- Developer: Ruby Labs
- Release: 2018; 8 years ago
- Operating system: iOS
- Type: Astrology
- Website: hint.app

= Hint (app) =

American astrology and online dating app

Hint (hint.app) is an American software platform that provides astrological content, personality assessments, and relationship compatibility tools. The application was launched in 2018 and is based in Claymont, Delaware. The platform has been described in media coverage as part of a broader trend of astrology-based and self-reflection applications, particularly among younger users. As of 2026, the company reports that it has reached more than 25 million users worldwide. UPDATE: many complaints have been filed against the company for their deceptive billing practices.

==History==
Hint was founded in 2018 by Roman Taranov, founder of Ruby Labs, and is headquartered in Claymont, Delaware. The platform was developed to address a growing demand among Millennials and Gen Z for structured self-reflection tools that deviate from traditional religious or clinical psychological frameworks. The app has become a prominent figure in the "emotional technology" sector, reaching over 25 million global users by 2026. The platform is frequently cited by sociologists and media outlets as a primary driver of the Open-source intelligence trend, where individuals use digital tools to vet and analyze personal relationships in the dating economy.

==Reception==
Media coverage has described the platform as part of a broader trend in which digital tools incorporate astrology and symbolic frameworks into wellness and relationship advice.

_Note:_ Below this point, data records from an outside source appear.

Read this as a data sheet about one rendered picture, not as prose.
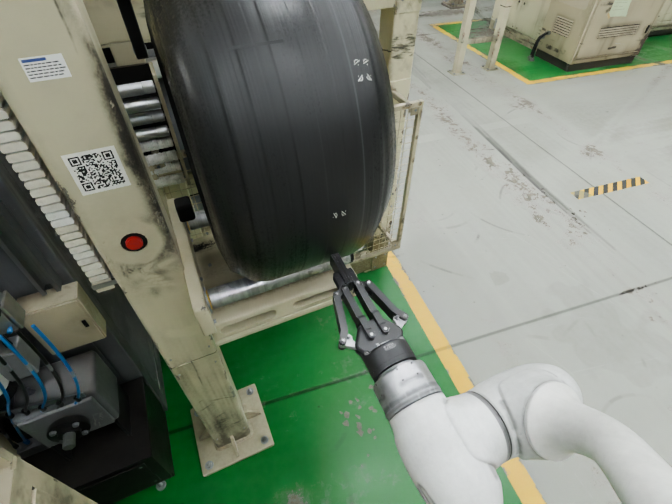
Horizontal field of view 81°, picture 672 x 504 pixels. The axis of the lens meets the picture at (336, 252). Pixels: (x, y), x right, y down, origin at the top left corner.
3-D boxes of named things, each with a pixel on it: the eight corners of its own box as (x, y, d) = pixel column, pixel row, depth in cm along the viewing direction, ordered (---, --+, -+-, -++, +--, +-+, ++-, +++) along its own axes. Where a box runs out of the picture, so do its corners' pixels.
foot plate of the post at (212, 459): (203, 477, 141) (201, 474, 138) (190, 410, 158) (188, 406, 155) (274, 445, 149) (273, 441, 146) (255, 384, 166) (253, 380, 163)
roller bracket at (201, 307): (204, 338, 84) (192, 311, 77) (176, 226, 109) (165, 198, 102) (220, 333, 85) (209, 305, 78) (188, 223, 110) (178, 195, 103)
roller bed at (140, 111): (119, 202, 109) (67, 96, 88) (116, 174, 118) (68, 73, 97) (191, 184, 115) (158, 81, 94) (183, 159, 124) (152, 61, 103)
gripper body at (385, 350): (425, 351, 59) (394, 302, 64) (375, 373, 56) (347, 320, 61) (414, 370, 64) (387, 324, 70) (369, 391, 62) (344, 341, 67)
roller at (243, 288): (200, 288, 83) (204, 294, 87) (206, 307, 82) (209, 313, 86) (348, 241, 94) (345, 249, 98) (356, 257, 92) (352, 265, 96)
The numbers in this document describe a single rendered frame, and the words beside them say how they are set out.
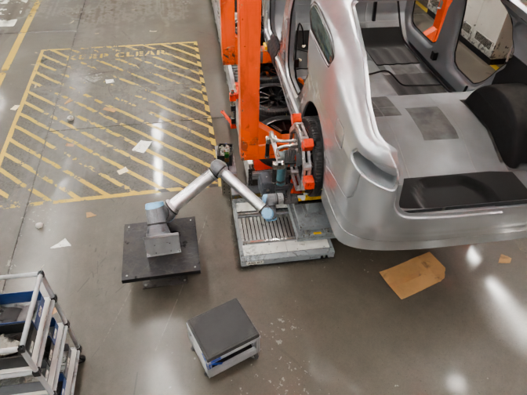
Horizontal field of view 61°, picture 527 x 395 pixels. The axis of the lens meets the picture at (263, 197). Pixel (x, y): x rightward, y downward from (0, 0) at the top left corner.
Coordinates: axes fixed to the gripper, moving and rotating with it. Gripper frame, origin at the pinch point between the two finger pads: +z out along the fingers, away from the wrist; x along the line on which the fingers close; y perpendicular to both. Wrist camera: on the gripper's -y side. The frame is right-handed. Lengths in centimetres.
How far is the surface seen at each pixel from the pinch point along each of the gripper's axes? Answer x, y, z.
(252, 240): -45, 36, -44
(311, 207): -34.5, 11.6, 11.2
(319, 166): 30.7, -18.4, 4.7
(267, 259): -27, 53, -34
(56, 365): 69, 93, -181
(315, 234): -30.8, 36.2, 11.5
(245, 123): -25, -66, -42
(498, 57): -263, -189, 377
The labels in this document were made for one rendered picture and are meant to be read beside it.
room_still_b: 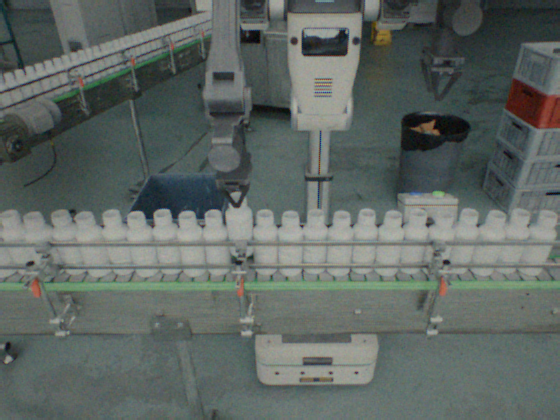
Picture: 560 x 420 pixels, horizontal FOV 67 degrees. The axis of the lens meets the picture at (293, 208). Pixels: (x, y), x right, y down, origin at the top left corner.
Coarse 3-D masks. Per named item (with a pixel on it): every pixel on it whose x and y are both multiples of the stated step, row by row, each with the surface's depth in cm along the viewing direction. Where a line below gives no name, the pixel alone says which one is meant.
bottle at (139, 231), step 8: (128, 216) 96; (136, 216) 98; (144, 216) 97; (128, 224) 97; (136, 224) 95; (144, 224) 97; (128, 232) 97; (136, 232) 96; (144, 232) 97; (152, 232) 99; (128, 240) 97; (136, 240) 96; (144, 240) 97; (152, 240) 99; (136, 248) 98; (144, 248) 98; (152, 248) 100; (136, 256) 99; (144, 256) 99; (152, 256) 100; (136, 272) 103; (144, 272) 102; (152, 272) 102
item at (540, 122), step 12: (516, 84) 287; (516, 96) 288; (528, 96) 276; (540, 96) 265; (552, 96) 257; (516, 108) 289; (528, 108) 277; (540, 108) 265; (552, 108) 263; (528, 120) 276; (540, 120) 266; (552, 120) 267
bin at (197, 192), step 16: (160, 176) 159; (176, 176) 159; (192, 176) 159; (208, 176) 159; (144, 192) 151; (160, 192) 162; (176, 192) 162; (192, 192) 162; (208, 192) 162; (144, 208) 151; (160, 208) 166; (176, 208) 166; (192, 208) 166; (208, 208) 167; (224, 208) 139
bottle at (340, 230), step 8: (336, 216) 98; (344, 216) 98; (336, 224) 96; (344, 224) 96; (328, 232) 99; (336, 232) 97; (344, 232) 97; (352, 232) 98; (328, 240) 99; (336, 240) 97; (344, 240) 97; (352, 240) 99; (328, 248) 100; (336, 248) 98; (344, 248) 98; (328, 256) 101; (336, 256) 99; (344, 256) 99; (336, 272) 102; (344, 272) 102
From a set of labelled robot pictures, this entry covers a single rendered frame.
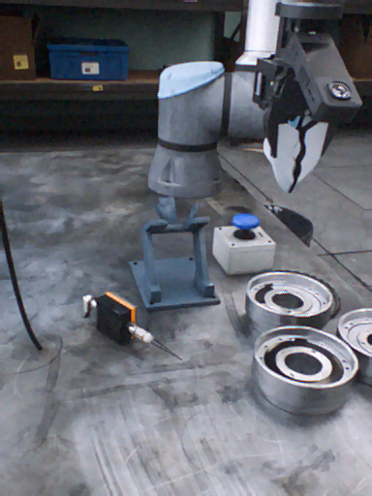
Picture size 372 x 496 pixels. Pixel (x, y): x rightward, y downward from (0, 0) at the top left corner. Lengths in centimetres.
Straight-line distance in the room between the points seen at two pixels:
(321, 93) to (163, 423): 36
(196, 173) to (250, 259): 31
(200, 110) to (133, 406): 62
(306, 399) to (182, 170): 61
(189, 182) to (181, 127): 10
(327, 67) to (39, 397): 45
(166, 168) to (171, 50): 361
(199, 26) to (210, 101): 367
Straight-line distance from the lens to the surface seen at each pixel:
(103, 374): 65
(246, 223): 84
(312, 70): 65
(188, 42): 474
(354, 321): 73
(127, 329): 68
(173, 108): 109
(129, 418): 60
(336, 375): 63
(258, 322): 71
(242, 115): 109
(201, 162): 111
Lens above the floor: 120
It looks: 26 degrees down
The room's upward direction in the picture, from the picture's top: 3 degrees clockwise
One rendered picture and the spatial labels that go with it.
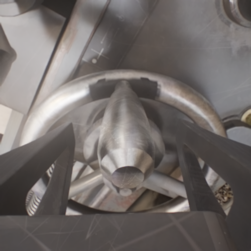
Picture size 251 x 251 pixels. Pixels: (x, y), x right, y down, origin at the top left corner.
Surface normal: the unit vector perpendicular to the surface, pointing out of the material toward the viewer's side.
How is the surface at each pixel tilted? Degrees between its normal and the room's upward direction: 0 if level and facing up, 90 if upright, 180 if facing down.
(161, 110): 90
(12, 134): 36
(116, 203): 90
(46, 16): 90
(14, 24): 90
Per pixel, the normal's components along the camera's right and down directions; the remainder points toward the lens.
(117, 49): 0.03, 0.57
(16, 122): -0.68, 0.00

Coverage of Hint has appeared alongside reporting on changing attitudes toward dating and relationships, particularly among younger adults. Surveys reported by media outlets have described shifts in dating behavior, including reduced interest in casual relationships and increased reliance on digital tools for emotional reflection and compatibility assessment.

Additional reporting has linked the use of astrology apps to broader trends in emotional fatigue and changing relationship expectations. Lifestyle and culture publications have described Hint, as an example of applications that integrate astrology into digital self-reflection and relationship analysis.